I believe that chapter four is the most brilliantly written and presented part of the book. Bradford gives an overview of the most influential historians, philosophers, anthropologists and psychologists that have written about war. He starts with Hesiod and Plato ends with Machiavelli, Kant and Clausewitz. In his reading and discussion of these authors Bradford manages to define the key question that links the ancient to the modern: whether a War is just or justifiable. The question of the legitimacy of a war remains a potent question, and is never a simple one. Bradford allows for enough intellectual discussion in this chapter that a new reader, student or teacher can begin to debate and think about the justness of any conflict and whether there are a set of common denominators that any conflict must have or adhere to be classified as just. A western reader must be aware that this would apply just as much to an eastern conflict as to any that might have happened through the actions of those in the west.

The final two chapters of the images and the writing of war are conceived from the perspectives of Thucydides, Tacitus and Ammianus. These chapters are likened to a modern-day war diary and should not be taken as an archaeological account of the events that these ancient historians were writing about. They are very personal accounts that are subject to the normal biases of any contemporary diarist. This does not mean that these chapters are useless because in actual fact they prove to be the best introduction to memoir and the potent images of war for any general or student audience.

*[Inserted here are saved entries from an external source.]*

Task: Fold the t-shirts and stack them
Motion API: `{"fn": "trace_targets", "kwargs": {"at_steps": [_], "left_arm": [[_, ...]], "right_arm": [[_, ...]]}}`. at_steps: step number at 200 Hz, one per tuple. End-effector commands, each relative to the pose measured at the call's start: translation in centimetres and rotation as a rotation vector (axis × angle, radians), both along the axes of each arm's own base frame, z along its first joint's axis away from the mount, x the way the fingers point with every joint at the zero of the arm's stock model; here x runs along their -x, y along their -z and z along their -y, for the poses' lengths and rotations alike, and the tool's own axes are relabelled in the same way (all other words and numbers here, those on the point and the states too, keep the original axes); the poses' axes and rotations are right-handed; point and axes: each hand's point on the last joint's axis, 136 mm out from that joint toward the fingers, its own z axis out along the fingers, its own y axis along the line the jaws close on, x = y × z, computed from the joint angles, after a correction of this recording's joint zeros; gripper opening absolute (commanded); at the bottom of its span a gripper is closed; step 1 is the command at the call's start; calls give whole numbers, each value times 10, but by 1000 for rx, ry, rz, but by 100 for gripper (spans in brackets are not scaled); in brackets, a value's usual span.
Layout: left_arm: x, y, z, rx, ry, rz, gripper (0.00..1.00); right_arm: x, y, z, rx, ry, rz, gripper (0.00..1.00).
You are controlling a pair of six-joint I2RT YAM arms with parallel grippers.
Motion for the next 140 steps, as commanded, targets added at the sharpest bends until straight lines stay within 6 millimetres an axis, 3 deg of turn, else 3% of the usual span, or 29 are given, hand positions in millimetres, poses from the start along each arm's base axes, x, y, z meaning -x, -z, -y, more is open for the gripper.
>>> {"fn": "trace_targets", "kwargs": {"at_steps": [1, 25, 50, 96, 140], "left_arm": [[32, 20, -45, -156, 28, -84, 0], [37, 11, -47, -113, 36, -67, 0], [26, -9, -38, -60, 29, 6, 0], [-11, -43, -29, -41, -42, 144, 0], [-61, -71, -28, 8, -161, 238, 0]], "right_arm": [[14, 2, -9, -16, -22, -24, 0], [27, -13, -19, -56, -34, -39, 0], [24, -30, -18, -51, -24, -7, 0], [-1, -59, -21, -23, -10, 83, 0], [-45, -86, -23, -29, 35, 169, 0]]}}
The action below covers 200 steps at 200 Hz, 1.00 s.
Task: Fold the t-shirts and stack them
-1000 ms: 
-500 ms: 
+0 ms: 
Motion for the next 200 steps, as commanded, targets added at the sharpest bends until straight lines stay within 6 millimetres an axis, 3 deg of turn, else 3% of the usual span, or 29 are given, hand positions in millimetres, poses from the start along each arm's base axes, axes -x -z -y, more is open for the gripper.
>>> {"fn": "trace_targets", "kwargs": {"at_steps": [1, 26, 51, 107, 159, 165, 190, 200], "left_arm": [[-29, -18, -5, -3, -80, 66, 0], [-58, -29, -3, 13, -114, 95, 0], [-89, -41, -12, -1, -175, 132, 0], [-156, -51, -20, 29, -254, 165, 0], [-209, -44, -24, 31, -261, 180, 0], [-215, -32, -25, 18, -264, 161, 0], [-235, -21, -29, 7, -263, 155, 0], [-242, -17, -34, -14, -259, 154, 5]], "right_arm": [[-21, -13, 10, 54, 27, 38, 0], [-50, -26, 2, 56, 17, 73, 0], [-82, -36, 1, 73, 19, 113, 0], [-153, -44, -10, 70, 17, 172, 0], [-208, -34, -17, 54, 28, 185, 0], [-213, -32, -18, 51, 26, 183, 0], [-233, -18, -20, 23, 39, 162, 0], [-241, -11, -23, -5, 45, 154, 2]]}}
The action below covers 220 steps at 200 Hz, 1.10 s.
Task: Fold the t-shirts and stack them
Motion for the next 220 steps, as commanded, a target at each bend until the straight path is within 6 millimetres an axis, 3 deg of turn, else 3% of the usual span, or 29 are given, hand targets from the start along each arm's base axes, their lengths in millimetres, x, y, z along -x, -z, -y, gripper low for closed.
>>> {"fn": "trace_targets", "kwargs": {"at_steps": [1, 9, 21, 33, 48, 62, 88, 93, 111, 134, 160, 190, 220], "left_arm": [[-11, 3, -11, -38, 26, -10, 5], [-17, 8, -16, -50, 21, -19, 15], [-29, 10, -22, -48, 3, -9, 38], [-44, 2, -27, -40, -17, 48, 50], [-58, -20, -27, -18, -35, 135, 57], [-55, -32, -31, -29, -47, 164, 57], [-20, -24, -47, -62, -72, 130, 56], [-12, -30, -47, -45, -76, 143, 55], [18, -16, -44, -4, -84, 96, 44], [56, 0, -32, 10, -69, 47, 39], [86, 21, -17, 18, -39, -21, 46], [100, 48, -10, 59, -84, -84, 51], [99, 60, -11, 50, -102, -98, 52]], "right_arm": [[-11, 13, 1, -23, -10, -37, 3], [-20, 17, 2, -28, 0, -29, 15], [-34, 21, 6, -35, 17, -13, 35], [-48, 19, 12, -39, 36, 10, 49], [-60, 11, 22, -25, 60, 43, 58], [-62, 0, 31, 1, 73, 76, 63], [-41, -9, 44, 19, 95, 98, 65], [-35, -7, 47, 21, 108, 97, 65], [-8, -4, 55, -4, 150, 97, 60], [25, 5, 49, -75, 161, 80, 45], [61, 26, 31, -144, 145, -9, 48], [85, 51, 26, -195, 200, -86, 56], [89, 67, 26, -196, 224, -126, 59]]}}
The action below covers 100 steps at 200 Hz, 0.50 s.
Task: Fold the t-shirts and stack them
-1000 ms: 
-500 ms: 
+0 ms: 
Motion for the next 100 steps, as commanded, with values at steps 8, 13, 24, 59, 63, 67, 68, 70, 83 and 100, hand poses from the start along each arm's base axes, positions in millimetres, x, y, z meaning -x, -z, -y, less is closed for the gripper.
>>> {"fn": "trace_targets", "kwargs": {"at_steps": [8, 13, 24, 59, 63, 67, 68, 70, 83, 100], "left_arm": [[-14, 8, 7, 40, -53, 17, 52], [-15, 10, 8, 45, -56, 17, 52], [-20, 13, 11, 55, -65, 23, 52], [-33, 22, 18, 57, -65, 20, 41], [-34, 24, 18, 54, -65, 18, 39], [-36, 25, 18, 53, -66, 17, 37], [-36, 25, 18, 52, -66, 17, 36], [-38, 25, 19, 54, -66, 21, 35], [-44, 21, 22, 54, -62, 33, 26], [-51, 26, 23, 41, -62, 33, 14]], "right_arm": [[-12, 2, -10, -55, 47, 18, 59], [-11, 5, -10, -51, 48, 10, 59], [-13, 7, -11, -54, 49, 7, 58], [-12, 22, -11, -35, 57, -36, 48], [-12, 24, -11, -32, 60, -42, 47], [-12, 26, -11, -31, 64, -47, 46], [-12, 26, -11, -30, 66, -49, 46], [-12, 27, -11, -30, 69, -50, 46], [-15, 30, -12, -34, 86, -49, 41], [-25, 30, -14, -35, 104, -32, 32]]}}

And in these final chapters Bradford focuses our attention and reminds the modern reader quite correctly that ‘Greece and Rome can still speak directly to us’ with their vivid and potent prose.

War: Antiquity and its Legacy is undoubtedly an ambitious book to write, given all the pitfalls of ideology that a modern historian is bound to face in writing such a book. But Bradford manages to do this very successfully. The experience that Bradford has delivered is a book that is extremely readable, fascinating and accessible to a readership that extends well beyond the strictly academic. The non-specialist reader is given so much in so few pages that can only attest to the brilliance of Bradford as an author as well as a teacher. Although war is a drug and a drug that humanity doesn't seem to want to kick, I still believe that Bradford's work is a success and will undoubtedly draw many other readers to this series by I.B. Tauris. I would heartily recommend this book to any teacher or student audience that wishes to delve into the complex world of the legacy of warfare both ancient and modern.